Central Maryland appears to have been spared the worst of Sandy's fury, which was delivered farther up the Atlantic Coast.

One man was killed after a tree fell on his home in Pasadena. A second was killed in a head-on collision in Clarksburg that officials said was connected to flooding.

No other deaths had been reported in the Greater Baltimore region early Tuesday, though three people in Howard County were hospitalized following carbon monoxide poisoning related to the use of a gas-powered generator.

"We were very, very fortunate to be on the kinder end of this very violent storm," Gov. Martin O'Malley said Tuesday from Maryland Emergency Management Agency headquarters in Reisterstown. "But that does not take anything away from the Herculean efforts of cooperation and collaboration that I see all throughout the state."

"We were prepared for the worst," the governor said. "We were spared having to endure the worst."

O'Malley described Maryland's Sandy-related deaths as a "tragic loss of life," but noted they were "far fewer than what our neighbors had to endure."

Sandy — downgraded from hurricane status just before it made landfall — reached Atlantic City, N.J. at about 8 p.m. Monday. The storm left that state and the New York metropolitan area the most scarred.

Five were reported dead because of the storm in New York and three in New Jersey. Pennsylvania also reported three deaths and two have been recorded so far in Connecticut.

The hurricane's back end continued to hover over the East Coast Tuesday, dropping more rain onto ground already saturated by the five to eight inches of rain that has fallen in the past 48 hours. The storm pushed into the Midwest and New England, blanketing Michigan and Vermont with wind warnings. Much of Maine was under a flood watch.

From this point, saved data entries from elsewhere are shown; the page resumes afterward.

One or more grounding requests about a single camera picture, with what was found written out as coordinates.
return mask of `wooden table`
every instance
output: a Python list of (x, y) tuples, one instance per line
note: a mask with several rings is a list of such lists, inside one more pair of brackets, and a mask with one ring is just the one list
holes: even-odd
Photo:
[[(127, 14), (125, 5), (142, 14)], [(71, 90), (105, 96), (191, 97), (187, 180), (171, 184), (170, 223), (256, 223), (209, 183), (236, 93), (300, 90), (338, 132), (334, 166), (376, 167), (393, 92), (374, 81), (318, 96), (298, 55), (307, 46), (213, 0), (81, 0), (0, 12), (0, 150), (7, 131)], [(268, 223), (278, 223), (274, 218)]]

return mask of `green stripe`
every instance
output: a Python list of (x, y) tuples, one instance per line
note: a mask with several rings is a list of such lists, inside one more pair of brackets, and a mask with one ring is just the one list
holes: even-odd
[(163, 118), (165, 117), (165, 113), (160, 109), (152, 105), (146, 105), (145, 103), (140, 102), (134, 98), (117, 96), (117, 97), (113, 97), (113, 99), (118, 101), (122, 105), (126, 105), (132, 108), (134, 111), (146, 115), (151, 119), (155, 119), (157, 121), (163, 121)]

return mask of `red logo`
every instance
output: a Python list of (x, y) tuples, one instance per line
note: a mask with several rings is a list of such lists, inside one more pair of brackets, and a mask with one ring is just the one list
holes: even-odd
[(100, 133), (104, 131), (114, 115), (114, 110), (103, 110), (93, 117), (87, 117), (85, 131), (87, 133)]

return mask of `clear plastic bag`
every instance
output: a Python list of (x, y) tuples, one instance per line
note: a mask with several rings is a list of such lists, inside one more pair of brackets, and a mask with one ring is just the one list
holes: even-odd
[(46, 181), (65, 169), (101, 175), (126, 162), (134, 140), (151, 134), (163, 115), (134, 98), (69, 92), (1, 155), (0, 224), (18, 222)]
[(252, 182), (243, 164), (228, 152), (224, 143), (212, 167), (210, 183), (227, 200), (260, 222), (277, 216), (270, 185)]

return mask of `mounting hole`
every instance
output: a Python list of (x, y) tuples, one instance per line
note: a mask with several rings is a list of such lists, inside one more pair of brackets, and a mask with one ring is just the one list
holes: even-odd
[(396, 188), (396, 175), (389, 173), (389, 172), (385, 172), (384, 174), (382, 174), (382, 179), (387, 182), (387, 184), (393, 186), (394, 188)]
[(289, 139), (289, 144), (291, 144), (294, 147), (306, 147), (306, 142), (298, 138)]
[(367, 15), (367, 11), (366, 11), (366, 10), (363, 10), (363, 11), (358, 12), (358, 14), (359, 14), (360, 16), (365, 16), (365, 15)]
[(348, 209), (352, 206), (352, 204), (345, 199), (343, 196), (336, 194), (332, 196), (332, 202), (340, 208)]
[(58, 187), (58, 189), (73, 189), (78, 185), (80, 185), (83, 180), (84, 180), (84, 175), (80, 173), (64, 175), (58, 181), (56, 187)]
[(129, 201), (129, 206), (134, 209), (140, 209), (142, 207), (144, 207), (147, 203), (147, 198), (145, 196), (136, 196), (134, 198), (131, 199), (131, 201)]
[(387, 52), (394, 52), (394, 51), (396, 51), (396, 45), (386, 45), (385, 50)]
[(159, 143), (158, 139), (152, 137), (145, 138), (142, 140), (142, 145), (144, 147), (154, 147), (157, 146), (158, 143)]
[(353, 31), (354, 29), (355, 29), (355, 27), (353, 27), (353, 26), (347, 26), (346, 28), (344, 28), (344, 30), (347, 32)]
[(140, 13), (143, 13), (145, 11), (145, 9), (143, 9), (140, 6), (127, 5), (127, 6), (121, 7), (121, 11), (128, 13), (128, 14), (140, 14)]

"We all dodged a bullet on this one," Anne Arundel County Fire Battalion Chief Steve Thompson said Tuesday from the county's emergency operations center. "If that storm would have wiggled a little bit south, with those winds, it would have been a doozie."

A flood warning remains effect until Tuesday afternoon for nearly all of Maryland. As the rains continued to fall, creeks and streams were expected to begin rising, according to Kevin Witt, a meteorologist with the National Weather Service.

Flooding in major rivers will peak on Wednesday, he added, with the Potomac expected to crest at 30 feet — nearly twice its normal level. Witt also said severe rains and winds would last through Tuesday but would likely taper toward normal by late morning Wednesday. Wind advisories were still in effect Tuesday morning for much of the state as well.

A blizzard warning is active until early this evening for all of Garrett County and half of Allegany County, as far east as Cumberland. Total snow accumulations in higher elevations may be has great as two feet, according to the National Weather Service. Four-to-eight inches are expected today.